--- Available data ---

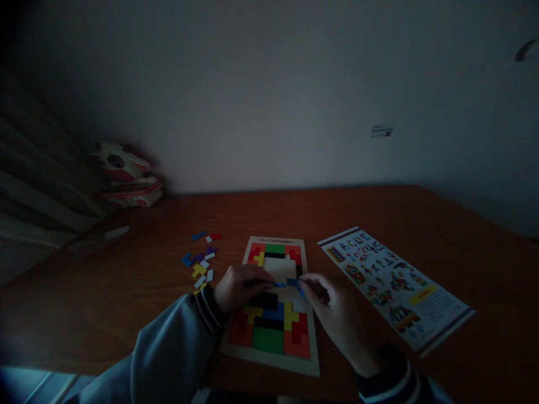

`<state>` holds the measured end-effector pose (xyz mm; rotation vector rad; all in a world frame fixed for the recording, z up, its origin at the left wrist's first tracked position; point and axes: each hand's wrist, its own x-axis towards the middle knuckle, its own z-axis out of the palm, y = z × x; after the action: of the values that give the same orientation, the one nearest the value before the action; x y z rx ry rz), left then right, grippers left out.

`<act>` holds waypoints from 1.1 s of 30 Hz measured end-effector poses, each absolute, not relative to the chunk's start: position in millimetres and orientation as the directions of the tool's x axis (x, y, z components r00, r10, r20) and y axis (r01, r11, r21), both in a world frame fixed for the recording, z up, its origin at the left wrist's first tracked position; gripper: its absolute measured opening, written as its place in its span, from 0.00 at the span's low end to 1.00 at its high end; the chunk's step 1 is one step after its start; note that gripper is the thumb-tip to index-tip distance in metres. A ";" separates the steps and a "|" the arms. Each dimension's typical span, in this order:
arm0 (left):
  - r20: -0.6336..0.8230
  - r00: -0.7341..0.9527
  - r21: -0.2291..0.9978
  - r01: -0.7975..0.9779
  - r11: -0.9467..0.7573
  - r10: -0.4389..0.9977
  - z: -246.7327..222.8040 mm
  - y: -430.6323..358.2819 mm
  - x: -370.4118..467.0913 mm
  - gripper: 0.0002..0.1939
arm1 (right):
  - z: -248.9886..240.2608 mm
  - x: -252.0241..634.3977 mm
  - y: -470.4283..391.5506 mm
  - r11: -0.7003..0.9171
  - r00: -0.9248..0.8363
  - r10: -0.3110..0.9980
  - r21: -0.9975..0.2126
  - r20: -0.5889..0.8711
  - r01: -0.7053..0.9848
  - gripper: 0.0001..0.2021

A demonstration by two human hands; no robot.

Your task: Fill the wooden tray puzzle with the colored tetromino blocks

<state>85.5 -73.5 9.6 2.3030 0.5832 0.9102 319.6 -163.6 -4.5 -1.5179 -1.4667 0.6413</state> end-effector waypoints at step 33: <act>0.395 0.597 0.689 0.311 -0.655 0.699 7.8 -74.5 84.9 0.10 | -11.4 328.0 -187.0 0.341 -0.109 0.922 -0.644 0.372 0.684 0.13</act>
<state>84.9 -74.5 7.8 2.2570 0.7968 0.8952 328.0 -187.0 -11.4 -1.4120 -1.8620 0.4042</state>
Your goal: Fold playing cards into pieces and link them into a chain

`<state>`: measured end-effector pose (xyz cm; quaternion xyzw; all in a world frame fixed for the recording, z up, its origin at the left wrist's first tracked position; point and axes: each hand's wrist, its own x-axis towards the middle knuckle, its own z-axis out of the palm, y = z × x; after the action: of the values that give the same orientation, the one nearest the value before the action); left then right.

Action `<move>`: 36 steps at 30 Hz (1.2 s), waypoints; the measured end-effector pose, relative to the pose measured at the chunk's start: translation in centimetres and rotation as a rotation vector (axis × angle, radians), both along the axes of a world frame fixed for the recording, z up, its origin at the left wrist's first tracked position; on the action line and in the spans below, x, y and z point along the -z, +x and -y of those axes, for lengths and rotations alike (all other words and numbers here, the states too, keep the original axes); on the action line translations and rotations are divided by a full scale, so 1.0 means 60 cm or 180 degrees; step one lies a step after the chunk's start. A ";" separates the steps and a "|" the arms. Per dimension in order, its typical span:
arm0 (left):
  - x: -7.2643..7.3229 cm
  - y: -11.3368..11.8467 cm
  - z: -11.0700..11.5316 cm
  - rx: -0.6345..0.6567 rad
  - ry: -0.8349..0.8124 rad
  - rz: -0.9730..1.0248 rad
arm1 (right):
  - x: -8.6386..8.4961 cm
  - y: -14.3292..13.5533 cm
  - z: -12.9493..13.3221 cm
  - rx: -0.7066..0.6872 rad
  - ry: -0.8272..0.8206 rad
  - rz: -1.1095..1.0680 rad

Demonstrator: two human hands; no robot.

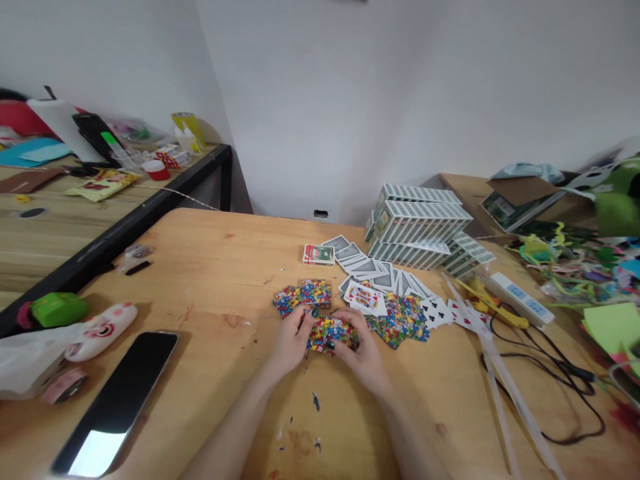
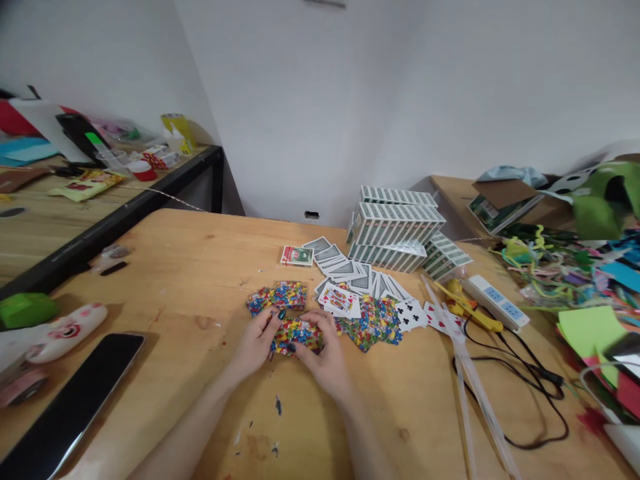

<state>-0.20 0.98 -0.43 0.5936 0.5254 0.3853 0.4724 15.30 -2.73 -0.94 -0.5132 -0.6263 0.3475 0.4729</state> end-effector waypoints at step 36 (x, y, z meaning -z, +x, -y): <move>0.006 -0.009 -0.003 0.0334 0.0270 -0.0332 | 0.013 -0.009 0.017 -0.0116 -0.0008 0.0753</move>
<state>-0.74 1.17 -0.81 0.6591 0.5007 0.3505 0.4383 14.77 -3.76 -1.74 -0.5397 -0.6865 0.2938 0.3887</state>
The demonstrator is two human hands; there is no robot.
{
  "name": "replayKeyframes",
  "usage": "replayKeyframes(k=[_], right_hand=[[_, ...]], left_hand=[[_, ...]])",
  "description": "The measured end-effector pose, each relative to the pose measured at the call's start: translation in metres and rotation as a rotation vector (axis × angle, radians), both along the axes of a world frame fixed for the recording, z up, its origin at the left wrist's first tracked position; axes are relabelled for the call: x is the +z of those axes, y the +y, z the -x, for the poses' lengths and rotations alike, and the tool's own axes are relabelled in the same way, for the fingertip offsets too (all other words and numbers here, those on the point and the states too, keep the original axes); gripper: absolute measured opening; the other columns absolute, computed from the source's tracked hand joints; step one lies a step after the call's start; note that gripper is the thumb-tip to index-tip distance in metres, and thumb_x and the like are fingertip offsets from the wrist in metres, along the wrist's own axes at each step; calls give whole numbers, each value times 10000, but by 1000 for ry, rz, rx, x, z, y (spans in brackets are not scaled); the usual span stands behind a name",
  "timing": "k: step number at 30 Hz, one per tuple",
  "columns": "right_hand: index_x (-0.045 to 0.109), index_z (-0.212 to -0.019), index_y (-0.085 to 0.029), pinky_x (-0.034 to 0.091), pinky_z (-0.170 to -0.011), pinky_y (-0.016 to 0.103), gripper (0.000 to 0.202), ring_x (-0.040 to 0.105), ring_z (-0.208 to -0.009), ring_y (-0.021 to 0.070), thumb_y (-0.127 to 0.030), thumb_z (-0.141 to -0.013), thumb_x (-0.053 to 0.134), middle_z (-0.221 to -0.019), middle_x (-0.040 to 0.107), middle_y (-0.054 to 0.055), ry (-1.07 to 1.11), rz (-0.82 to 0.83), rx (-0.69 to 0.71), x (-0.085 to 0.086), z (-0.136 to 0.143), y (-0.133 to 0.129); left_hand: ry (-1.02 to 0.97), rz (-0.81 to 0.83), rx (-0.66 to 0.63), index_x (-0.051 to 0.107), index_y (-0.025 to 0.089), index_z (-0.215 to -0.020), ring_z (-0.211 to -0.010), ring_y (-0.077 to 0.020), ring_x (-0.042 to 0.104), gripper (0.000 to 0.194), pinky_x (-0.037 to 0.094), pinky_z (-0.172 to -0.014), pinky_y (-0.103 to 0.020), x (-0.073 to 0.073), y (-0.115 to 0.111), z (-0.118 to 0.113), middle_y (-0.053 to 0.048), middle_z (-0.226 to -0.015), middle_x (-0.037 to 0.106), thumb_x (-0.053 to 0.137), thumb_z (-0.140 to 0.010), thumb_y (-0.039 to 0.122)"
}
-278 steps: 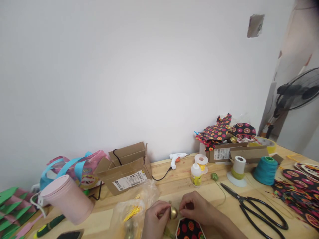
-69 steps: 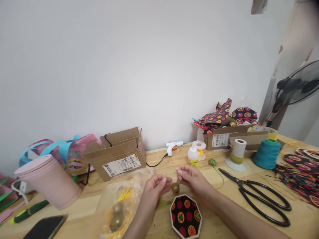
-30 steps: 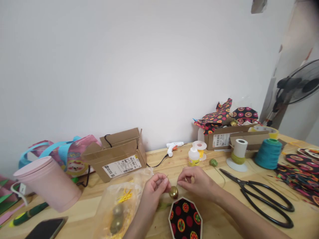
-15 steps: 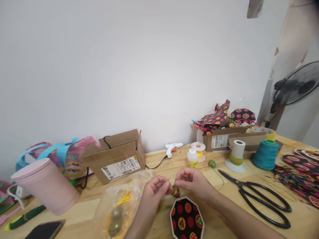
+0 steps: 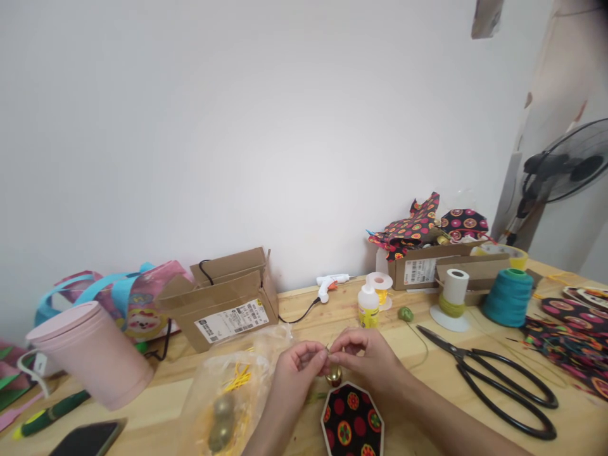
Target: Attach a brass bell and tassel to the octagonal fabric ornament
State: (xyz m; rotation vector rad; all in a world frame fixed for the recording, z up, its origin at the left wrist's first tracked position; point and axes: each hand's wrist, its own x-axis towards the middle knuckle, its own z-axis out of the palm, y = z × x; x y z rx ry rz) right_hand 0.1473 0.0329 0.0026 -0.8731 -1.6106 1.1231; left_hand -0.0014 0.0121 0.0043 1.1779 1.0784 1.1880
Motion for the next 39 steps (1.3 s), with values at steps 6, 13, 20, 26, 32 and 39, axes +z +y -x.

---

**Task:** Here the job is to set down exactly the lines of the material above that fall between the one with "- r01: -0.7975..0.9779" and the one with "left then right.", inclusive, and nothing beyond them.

**Task answer:**
  - r01: -0.7975..0.9779
  - r11: -0.9467..0.7573
  - r10: -0.4389..0.9977
  - z: -246.7327..222.8040 mm
  - y: -430.6323..358.2819 mm
  - x: -370.4118..467.0913 mm
  - gripper: 0.0002..0.1939
arm1 (right):
  - z: -248.9886..240.2608 mm
  - x: -252.0241..634.3977 mm
  - y: -470.4283..391.5506 mm
  - r11: -0.7003..0.9171
  - r00: -0.9248..0.8363
  - r10: -0.3110..0.9980
  - r21: -0.9975..0.2126
  - r20: -0.5889..0.8711
  - r01: -0.7053..0.9848
  - gripper: 0.0001..0.2021

A demonstration by two human hands; no robot.

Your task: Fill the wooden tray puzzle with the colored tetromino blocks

<state>85.5 -73.5 9.6 2.3030 0.5832 0.9102 319.6 -163.6 -4.5 -1.5179 -1.4667 0.6413</state> end-effector waypoints at step 33: <act>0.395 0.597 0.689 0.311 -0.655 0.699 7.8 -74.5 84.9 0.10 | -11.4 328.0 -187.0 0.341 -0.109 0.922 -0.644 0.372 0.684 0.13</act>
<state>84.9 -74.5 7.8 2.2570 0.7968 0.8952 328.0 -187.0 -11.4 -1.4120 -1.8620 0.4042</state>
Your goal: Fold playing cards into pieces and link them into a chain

`<state>`: measured end-effector pose (xyz cm; quaternion xyzw; all in a world frame fixed for the recording, z up, its origin at the left wrist's first tracked position; point and axes: each hand's wrist, its own x-axis towards the middle knuckle, its own z-axis out of the palm, y = z × x; after the action: of the values that give the same orientation, the one nearest the value before the action); left then right.

The answer given above is complete as it stands.